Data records
══════
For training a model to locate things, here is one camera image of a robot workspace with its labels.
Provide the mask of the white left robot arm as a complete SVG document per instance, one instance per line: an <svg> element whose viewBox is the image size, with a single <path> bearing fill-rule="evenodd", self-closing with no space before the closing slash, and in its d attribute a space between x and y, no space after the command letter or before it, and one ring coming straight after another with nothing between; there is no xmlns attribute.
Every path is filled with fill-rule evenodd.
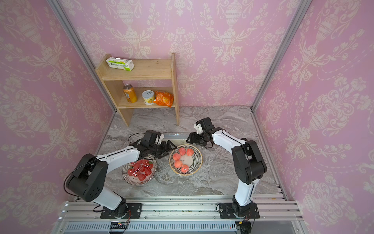
<svg viewBox="0 0 374 234"><path fill-rule="evenodd" d="M115 218L123 218L129 214L127 201L105 187L107 174L128 163L147 159L149 155L155 159L163 158L176 148L171 141L164 141L161 132L148 130L142 138L131 142L124 149L99 156L84 155L76 168L66 177L64 190L66 193L71 191L70 195L86 202L102 206L103 211Z"/></svg>

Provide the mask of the cream plastic wrap dispenser box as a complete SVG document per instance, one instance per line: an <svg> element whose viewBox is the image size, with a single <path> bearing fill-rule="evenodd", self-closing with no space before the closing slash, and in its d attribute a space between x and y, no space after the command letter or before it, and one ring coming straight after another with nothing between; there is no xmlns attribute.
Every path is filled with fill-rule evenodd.
<svg viewBox="0 0 374 234"><path fill-rule="evenodd" d="M185 142L189 135L189 133L164 133L164 140Z"/></svg>

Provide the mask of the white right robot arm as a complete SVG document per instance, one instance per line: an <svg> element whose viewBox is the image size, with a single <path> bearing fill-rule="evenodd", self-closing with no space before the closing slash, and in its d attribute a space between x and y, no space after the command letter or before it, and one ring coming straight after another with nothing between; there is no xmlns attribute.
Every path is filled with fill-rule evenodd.
<svg viewBox="0 0 374 234"><path fill-rule="evenodd" d="M235 173L239 179L237 191L232 199L234 214L238 217L257 219L260 217L253 201L254 190L267 172L267 165L257 143L246 138L236 138L221 127L215 127L209 117L194 124L196 132L189 134L187 143L207 147L218 145L231 153Z"/></svg>
══════
▶ **INSTRUCTIONS FOR THE TASK**: Output the line containing "Provide the mask of the cream" together with all later lines of the entries, exactly as written, through the final line.

▶ **EXERCISE ANSWER**:
Provide the mask of the cream plastic wrap dispenser box as a complete SVG document per instance, one instance per line: an <svg> element whose viewBox is the image size, with a single <path> bearing fill-rule="evenodd", self-closing with no space before the closing slash, and in its d attribute a space between x and y, no space after the command letter or before it, and one ring coming straight after another with nothing between; there is no xmlns attribute.
Every path is filled with fill-rule evenodd.
<svg viewBox="0 0 374 234"><path fill-rule="evenodd" d="M185 142L189 135L189 133L164 133L164 140Z"/></svg>

Provide the mask of the white right robot arm as a complete SVG document per instance, one instance per line: an <svg> element whose viewBox is the image size, with a single <path> bearing fill-rule="evenodd", self-closing with no space before the closing slash, and in its d attribute a space between x and y, no space after the command letter or before it, and one ring coming straight after another with nothing between; there is no xmlns attribute.
Every path is filled with fill-rule evenodd.
<svg viewBox="0 0 374 234"><path fill-rule="evenodd" d="M235 173L239 179L237 191L232 199L234 214L238 217L257 219L260 217L253 201L254 190L267 172L267 165L257 143L246 138L236 138L221 127L215 127L209 117L194 124L196 132L189 134L187 143L207 147L218 145L231 153Z"/></svg>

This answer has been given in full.